// di Francesco Cataldo Verrina //
Sgomberiamo subito il campo dicendo che Roland Kirk (che in seguito sarebbe diventato Rahsaan Roland Kirk), è sempre stato evidenziato più per l’aspetto farsesco del personaggio intento a suonare più strumenti contemporaneamente, che non per il suo effettivo valore di interprete e di compositore. Pur essendo stato una sorta di multi-reeds ambulante, Kirk ha sempre dato il meglio di sé quando si è concentrato su un singolo strumento, (uno alla volta), oltrepassando l’idea di un jazz virtuosistico basato su una multifonia circense, talvolta dissonante, che molta presa faceva su quanti si soffermavano in superficie attratti dall’apparato strumentale.
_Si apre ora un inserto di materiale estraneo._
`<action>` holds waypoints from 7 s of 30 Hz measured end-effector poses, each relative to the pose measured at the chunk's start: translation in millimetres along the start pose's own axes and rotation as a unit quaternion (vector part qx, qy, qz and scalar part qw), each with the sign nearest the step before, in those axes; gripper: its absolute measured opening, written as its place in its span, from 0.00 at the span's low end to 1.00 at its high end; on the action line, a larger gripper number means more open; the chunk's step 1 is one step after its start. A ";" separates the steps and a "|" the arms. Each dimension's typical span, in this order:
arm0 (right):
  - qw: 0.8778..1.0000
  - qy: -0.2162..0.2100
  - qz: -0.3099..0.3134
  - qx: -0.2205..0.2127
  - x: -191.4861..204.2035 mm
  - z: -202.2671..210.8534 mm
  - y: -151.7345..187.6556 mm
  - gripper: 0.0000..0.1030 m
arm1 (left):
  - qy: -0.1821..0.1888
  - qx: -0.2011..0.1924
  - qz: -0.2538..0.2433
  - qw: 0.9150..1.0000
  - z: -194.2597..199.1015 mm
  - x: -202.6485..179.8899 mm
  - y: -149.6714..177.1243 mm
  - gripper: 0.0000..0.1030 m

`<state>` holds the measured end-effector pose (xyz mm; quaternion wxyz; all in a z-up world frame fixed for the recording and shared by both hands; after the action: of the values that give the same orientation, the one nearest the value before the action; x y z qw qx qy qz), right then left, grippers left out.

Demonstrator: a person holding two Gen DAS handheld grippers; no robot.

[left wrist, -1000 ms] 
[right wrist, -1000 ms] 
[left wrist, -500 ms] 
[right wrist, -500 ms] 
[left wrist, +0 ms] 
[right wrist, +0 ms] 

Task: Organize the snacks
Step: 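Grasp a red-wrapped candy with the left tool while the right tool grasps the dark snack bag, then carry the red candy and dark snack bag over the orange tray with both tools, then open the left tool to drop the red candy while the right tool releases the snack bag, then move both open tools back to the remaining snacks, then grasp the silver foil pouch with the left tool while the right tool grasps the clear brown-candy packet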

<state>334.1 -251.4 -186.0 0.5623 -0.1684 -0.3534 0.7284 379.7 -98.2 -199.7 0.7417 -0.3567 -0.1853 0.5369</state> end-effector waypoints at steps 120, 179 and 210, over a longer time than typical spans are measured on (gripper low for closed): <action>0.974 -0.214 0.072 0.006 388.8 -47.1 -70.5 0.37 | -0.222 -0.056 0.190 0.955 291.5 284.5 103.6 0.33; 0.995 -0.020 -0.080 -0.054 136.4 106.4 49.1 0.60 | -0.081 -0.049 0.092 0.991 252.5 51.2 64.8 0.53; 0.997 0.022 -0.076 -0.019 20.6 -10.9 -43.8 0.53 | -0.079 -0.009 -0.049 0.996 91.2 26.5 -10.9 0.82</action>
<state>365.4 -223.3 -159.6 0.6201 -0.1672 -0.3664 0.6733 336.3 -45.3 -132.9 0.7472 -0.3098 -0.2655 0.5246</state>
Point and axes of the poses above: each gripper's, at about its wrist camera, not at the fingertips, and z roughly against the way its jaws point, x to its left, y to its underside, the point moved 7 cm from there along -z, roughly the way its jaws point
Nell’immaginario collettivo del classico hippie/rock/bobber, nonché nella mente di molti si è calcificata l’idea del virtuoso acrobatico foriero di una spettacolarità ostentata (o forse sorgiva ed inconsapevole) che ha finito per mettere in ombra un’innegabile musicalità; così come certe esibizioni teatrali e grottesche al contempo, sono diventate un’arma a doppio taglio ai fini di una precisa collocazione nel contesto bop del personaggio Roland Kirk, sovente lasciato ai margini della storia del jazz moderno, probabilmente perché non sempre preso sul serio da studiosi a vario titolo. Per intenderci, Kirk è stato ingiustamente liquidato per la sua abilità nel suonare simultaneamente più strumenti a fiato, per il saper produrre suoni strani e surreali con il flauto da naso e per l’ostinarsi nell’utilizzo di improbabili supporti sonori come le misteriose pipe nere.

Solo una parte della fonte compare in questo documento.